Responsabile scientifico del progetto è la dott.ssa Elisa Possenti dell’Università di Trento alla quale abbiamo chiesto di anticipare qualche dato:“I dati sono molti e importanti in quasi tutte le regioni dell’Italia settentrionale e centrale, il convegno ha tra i suoi obiettivi proprio quello di presentare al pubblico le nuove scoperte che, quindi sentiremo insieme durante i tre giorni dell’incontro. Tra le scoperte parzialmente note possiamo ricordare il grande sepolcreto di S. Albano Stura in Piemonte dove le ricerche dirette dalla Soprintendenza per i Beni Archeologici hanno portato alla luce una estesa necropoli di quasi ottocento tombe; altrettanto importanti sono tuttavia altre scoperte effettuate per esempio in Lombardia e Veneto dove le necropoli sono caratterizzate da corredi di qualità e pregio veramente notevoli. Significativo è anche l’apporto del Trentino dove le ultime scoperte stanno contribuendo a definire meglio le cronologie di alcuni tipi di reperti che sono dei veri e propri fossili-guida anche per altre regioni .”
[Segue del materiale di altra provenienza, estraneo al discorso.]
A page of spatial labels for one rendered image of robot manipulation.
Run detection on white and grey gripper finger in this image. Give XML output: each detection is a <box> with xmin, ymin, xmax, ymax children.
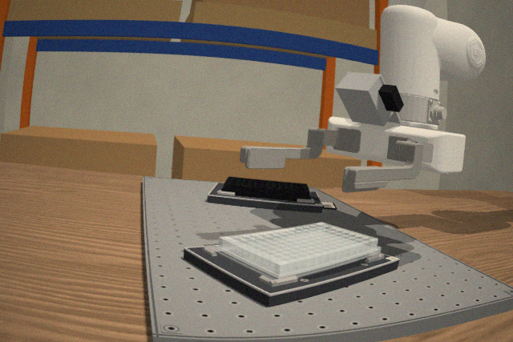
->
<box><xmin>341</xmin><ymin>135</ymin><xmax>423</xmax><ymax>193</ymax></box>
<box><xmin>240</xmin><ymin>127</ymin><xmax>361</xmax><ymax>169</ymax></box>

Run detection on black microplate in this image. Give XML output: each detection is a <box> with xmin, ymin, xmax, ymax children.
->
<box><xmin>221</xmin><ymin>176</ymin><xmax>311</xmax><ymax>201</ymax></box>

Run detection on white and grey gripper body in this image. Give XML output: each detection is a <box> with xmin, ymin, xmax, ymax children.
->
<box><xmin>325</xmin><ymin>117</ymin><xmax>466</xmax><ymax>174</ymax></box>

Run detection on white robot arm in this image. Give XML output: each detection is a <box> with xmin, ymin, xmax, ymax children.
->
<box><xmin>335</xmin><ymin>0</ymin><xmax>486</xmax><ymax>127</ymax></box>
Quali sono state le metodologie di ricerca utilizzate?
“Le metodologie degli ultimi anni sono caratterizzate da una forte multidisciplinarietà, ragion per cui oltre all’archeologo il lavoro sul campo e poi quello successivo di studio, si avvalgono della competenza di altri studiosi quali i paleobotanici, gli antropologi, i paleopatologi, i fisici e i geologi. A questo proposito una delle tecniche di maggior novità è costituita dalle analisi paleonutrizionali che contestualmente danno indicazioni preziose sulla terra d’origine dei defunti. A questo proposito nell’ambito del convegno verranno presentati i risultati di una ricerca in corso presso la Römisch-Germanische Kommission di Francoforte su alcuni campioni osteologici provenienti da necropoli longobarde dell’Ungheria e della Boemia. D’altro canto lo studio delle necropoli può interagire – come il caso trentino dimostra in modo molto significativo e con risultati assolutamente innovativi – anche con lo studio dei paesaggi e degli insediamenti ”.
Come si pone la nostra città nei confronti dei Longobardi e quale è stata la loro influenza?
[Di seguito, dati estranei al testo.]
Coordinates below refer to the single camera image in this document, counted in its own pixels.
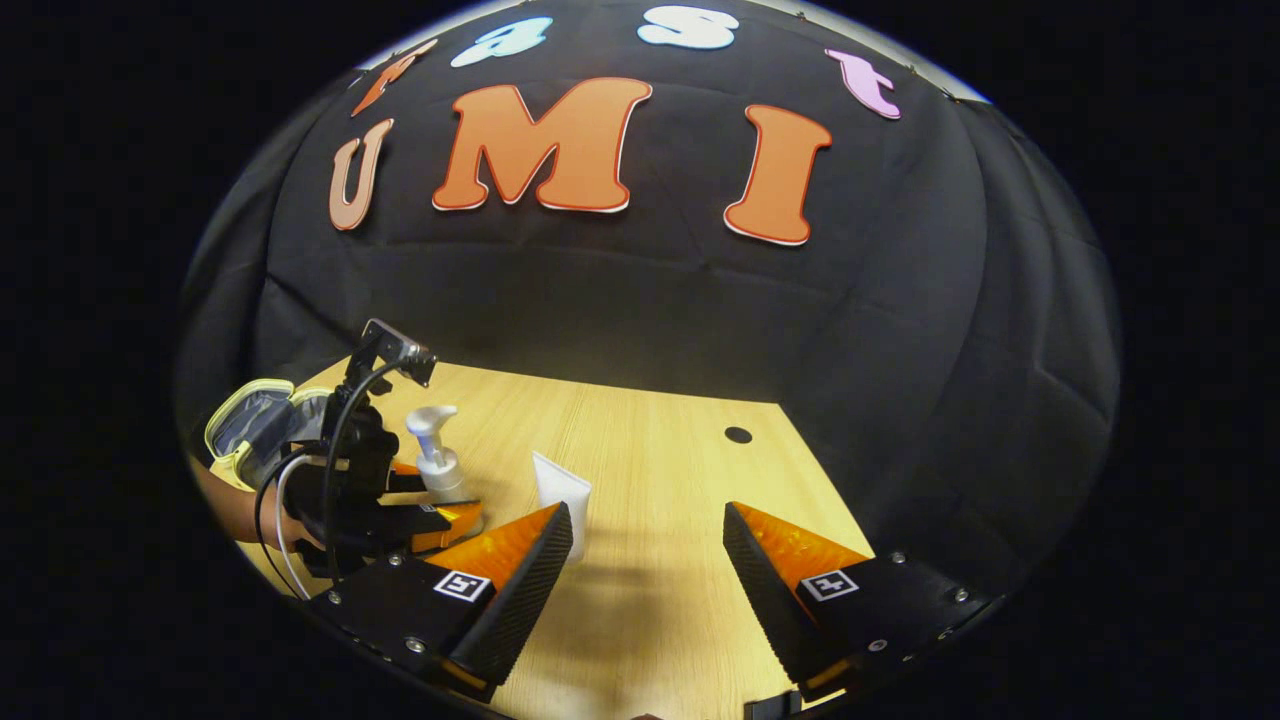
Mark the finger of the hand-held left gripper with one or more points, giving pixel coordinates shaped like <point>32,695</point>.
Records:
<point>440,522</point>
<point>408,478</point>

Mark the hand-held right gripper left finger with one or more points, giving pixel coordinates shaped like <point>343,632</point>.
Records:
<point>520,600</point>

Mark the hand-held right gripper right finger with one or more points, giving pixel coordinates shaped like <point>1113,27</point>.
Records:
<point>770,600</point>

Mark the white pump bottle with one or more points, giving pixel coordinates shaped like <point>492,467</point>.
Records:
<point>438,470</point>

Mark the white squeeze tube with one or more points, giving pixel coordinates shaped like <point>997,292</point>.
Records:
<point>562,490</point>

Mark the black backdrop cloth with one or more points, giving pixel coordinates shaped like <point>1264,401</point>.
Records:
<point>700,300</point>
“ Trento è stata segnata fin dai tempi di Paolo Orsi da uno spiccato interesse verso le testimonianze lasciate durante il corso dell’alto medieovo dai popoli germanici (Ostrogoti, Longobardi) e si trova idealmente e fisicamente a cavallo tra il resto delle regioni d’Italia interessate da queste presenze e il mondo transalpino in cui è molto radicata la tradizione di studi su questi popoli. Le ricerche condotte sul territorio trentino grazie al Grande Progetto Apsat (Ambiente e Paesaggi dei Siti d’Altura Trentini) scientificamente diretto dal prof. Gian Pietro Brogiolo, hanno d’altro canto contribuito ad acquisire una serie di dati nuovi sulle trasformazioni del territorio a partire dall’età longobarda. Dal momento che questi dati dialogano in modo estremamente interessante con quelli relativi alle necropoli – che tuttora costituiscono uno degli indicatori più significativi del periodo altomedievale – si è quindi avvertita la necessità di instaurare un confronto con le altre regioni italiane al fine di contestualizzare meglio il caso trentino. I Longobardi hanno senz’altro segnato una tappa importante nel percorso storico che ha portato alla situazione odierna. Duplice e solo apparentemente contrastante è stato il loro ruolo: da una parte di rottura e innovazione rispetto alla precedente età romana, dall’altra di conservazione della tradizione romana medesima, o perlomeno di alcune sue parti. ”
La partecipazione al seminario è aperta a tutti, gradita l’iscrizione presso la segreteria organizzativa entro il 20 settembre.